EXERCISE OBJECTIVE :: Pick out each line below containing "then".

DATA TO PROCESS ::
★ ★ ★ ★

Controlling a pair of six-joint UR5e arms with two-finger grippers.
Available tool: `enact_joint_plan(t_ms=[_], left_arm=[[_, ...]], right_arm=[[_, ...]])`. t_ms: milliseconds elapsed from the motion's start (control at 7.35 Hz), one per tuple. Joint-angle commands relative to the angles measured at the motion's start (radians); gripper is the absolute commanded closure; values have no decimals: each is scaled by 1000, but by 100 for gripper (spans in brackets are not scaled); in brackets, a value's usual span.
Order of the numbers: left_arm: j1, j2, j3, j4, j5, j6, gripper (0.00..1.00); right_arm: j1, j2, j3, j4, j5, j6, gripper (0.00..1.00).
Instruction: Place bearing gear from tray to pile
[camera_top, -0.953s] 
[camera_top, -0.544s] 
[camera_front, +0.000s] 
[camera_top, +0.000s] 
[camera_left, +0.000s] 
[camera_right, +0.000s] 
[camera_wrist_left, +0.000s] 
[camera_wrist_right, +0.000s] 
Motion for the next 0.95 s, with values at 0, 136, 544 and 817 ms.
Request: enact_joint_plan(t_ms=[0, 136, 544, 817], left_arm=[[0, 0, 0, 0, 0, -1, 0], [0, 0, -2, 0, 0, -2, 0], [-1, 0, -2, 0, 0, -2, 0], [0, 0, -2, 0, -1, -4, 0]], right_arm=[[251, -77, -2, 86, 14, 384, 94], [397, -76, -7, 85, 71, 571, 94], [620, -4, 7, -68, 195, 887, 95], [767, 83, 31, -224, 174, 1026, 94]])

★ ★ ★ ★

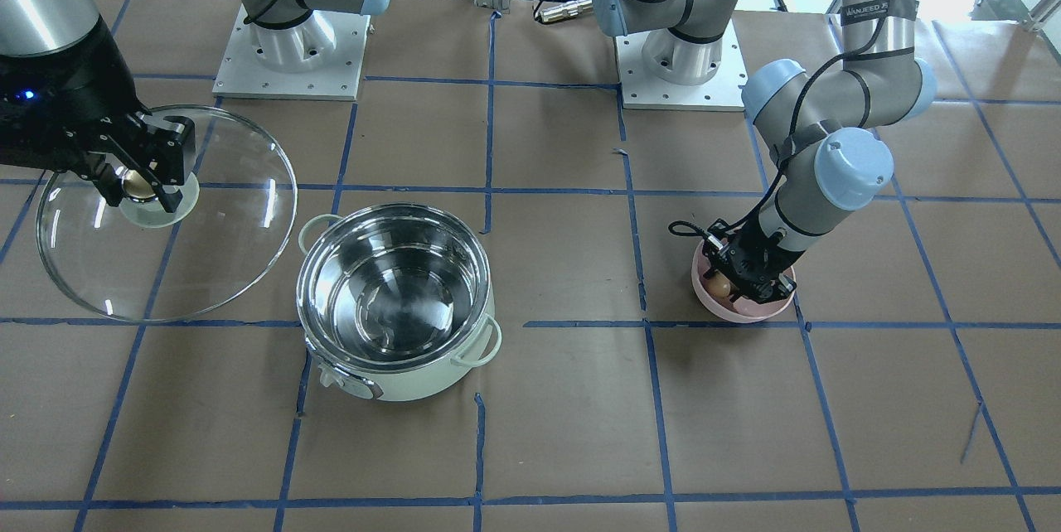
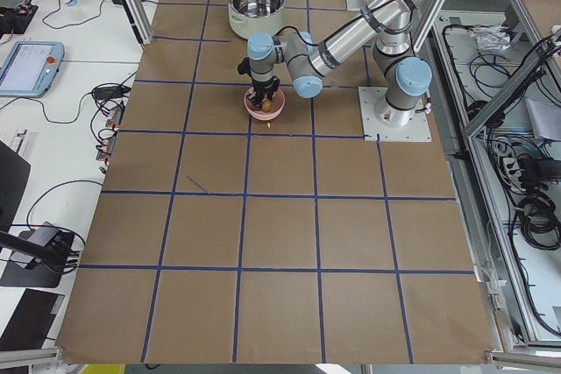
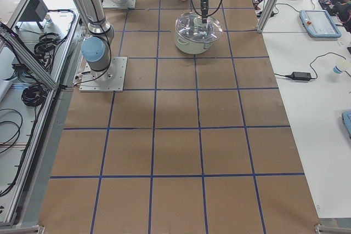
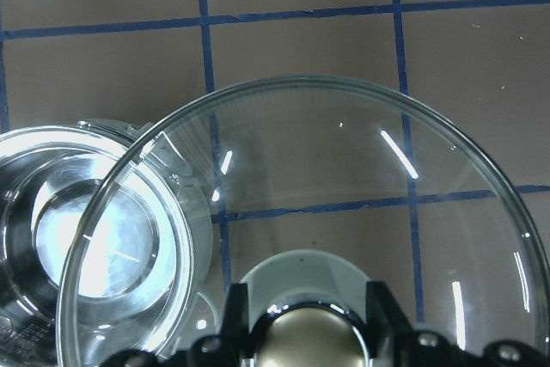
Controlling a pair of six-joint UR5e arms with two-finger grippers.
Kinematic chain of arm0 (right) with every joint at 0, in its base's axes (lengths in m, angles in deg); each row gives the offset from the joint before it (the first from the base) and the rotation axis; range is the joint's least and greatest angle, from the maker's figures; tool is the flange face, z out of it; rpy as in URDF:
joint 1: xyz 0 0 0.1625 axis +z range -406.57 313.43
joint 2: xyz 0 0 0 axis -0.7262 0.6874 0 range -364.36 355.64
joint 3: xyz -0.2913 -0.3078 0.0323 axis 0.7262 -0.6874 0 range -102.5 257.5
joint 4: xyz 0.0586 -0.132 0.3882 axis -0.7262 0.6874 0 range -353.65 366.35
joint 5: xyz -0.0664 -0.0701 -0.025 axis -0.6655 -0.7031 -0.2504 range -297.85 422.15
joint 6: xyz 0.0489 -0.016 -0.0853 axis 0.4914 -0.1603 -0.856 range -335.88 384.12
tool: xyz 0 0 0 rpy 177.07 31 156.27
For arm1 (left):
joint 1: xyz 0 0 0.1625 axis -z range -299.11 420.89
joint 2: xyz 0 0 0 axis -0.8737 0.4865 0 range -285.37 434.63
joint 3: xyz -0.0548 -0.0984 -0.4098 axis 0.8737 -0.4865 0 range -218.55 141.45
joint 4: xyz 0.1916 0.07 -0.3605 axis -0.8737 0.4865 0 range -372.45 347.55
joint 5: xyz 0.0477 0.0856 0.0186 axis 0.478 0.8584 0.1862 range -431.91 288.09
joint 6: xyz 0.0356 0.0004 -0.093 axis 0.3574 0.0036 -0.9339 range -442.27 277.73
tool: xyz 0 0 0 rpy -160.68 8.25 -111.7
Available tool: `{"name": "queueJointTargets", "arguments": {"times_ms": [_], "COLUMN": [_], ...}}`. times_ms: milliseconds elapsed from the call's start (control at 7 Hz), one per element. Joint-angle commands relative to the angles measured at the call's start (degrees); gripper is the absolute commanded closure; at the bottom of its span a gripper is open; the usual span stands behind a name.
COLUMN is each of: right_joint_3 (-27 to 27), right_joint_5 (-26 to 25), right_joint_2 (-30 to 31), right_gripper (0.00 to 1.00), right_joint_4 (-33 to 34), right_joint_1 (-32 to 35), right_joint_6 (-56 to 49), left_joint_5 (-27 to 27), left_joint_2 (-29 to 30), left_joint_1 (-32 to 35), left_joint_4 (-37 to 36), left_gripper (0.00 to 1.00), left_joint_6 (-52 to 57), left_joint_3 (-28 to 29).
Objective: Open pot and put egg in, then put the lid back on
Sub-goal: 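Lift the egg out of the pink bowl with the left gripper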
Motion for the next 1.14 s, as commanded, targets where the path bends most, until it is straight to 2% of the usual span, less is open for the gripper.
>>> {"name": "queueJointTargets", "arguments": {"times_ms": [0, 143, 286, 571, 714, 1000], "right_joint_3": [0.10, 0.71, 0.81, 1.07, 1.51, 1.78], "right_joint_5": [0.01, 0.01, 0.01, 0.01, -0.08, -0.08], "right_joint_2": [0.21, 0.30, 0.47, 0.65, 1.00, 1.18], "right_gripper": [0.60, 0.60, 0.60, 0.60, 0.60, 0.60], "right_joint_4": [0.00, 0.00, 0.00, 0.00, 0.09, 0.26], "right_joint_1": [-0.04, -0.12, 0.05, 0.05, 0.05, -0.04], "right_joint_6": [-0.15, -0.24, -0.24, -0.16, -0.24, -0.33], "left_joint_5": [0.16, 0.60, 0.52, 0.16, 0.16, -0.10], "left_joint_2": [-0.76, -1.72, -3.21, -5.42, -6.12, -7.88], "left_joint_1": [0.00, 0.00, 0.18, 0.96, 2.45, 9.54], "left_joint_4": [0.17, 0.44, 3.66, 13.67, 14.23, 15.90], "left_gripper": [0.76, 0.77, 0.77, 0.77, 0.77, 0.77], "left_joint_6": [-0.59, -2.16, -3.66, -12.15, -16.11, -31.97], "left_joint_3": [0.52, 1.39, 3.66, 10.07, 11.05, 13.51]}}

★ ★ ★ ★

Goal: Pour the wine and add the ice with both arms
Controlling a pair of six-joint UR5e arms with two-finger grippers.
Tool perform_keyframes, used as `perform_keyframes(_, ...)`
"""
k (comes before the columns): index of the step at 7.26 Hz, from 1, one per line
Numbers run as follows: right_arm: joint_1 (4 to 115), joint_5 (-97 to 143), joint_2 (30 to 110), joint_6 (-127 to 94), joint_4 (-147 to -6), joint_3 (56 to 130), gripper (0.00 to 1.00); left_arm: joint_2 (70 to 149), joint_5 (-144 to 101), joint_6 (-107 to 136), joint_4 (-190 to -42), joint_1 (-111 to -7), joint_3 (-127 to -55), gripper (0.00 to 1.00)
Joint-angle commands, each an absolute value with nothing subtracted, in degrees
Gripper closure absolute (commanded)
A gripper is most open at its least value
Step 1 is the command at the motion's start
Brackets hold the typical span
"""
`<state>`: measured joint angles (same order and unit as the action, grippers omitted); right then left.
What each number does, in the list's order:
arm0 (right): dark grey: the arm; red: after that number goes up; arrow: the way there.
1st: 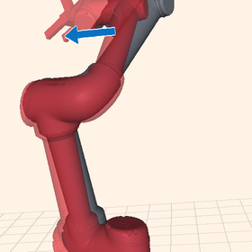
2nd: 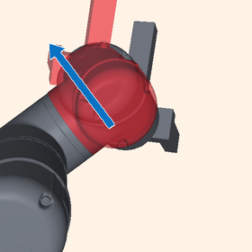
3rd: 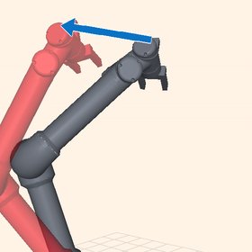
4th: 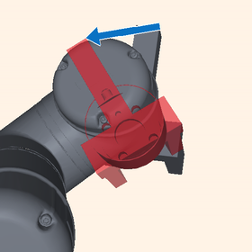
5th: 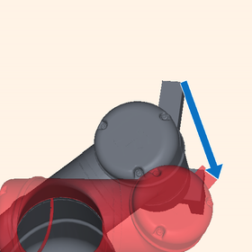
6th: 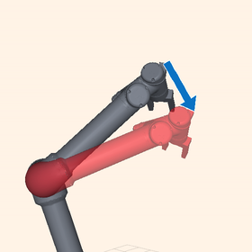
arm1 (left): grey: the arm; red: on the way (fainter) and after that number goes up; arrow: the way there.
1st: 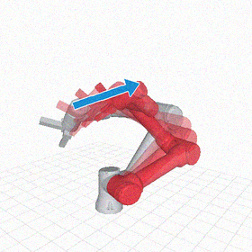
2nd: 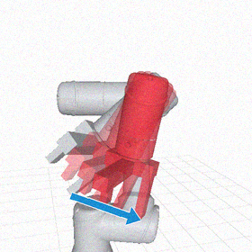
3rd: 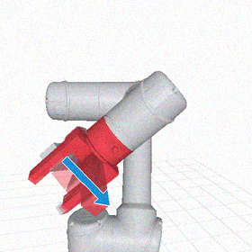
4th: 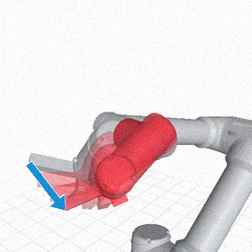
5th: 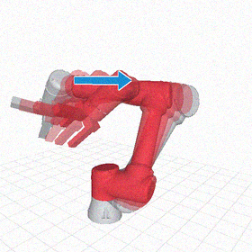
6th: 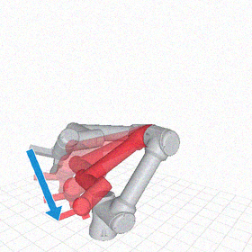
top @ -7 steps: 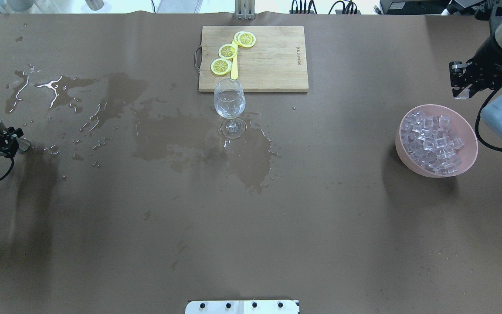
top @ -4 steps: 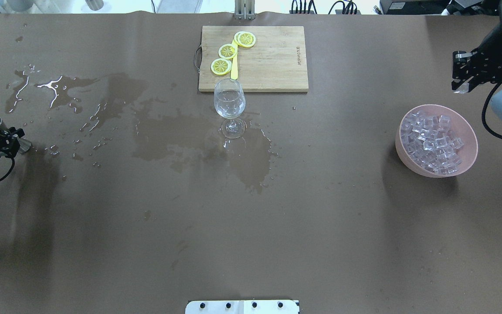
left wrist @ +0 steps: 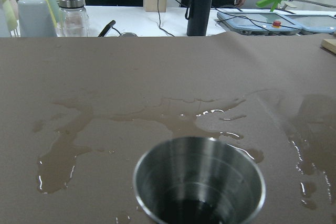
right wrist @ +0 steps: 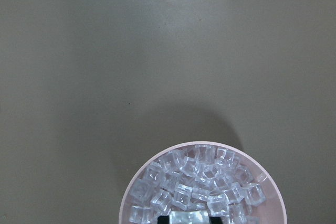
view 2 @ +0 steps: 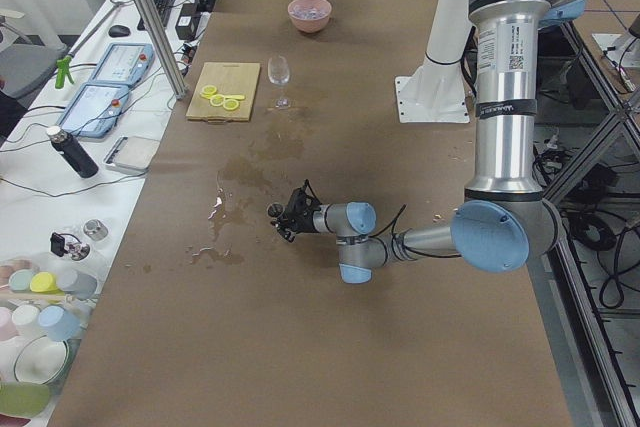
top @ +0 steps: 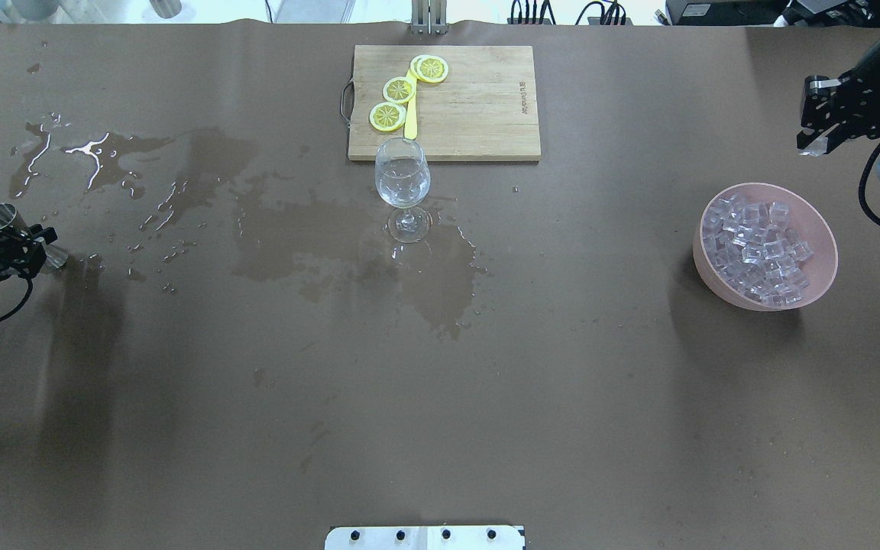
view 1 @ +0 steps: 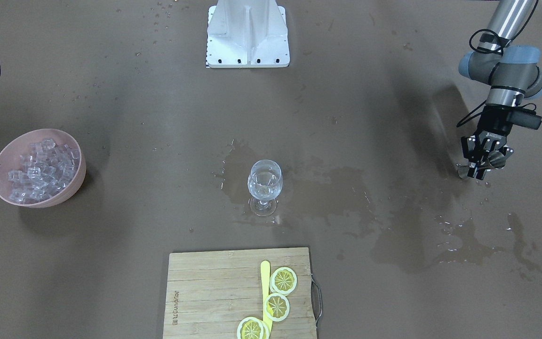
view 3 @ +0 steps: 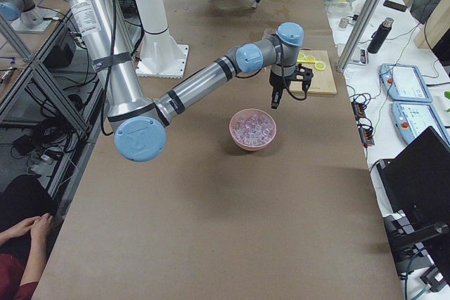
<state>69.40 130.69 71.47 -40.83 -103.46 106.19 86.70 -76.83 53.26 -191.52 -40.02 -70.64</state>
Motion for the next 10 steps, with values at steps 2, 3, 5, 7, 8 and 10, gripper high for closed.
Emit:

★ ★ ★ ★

TASK OUTPUT ::
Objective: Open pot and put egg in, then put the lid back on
`<state>`: measured joint angles (same order and unit as the action, grippers omitted); right then left.

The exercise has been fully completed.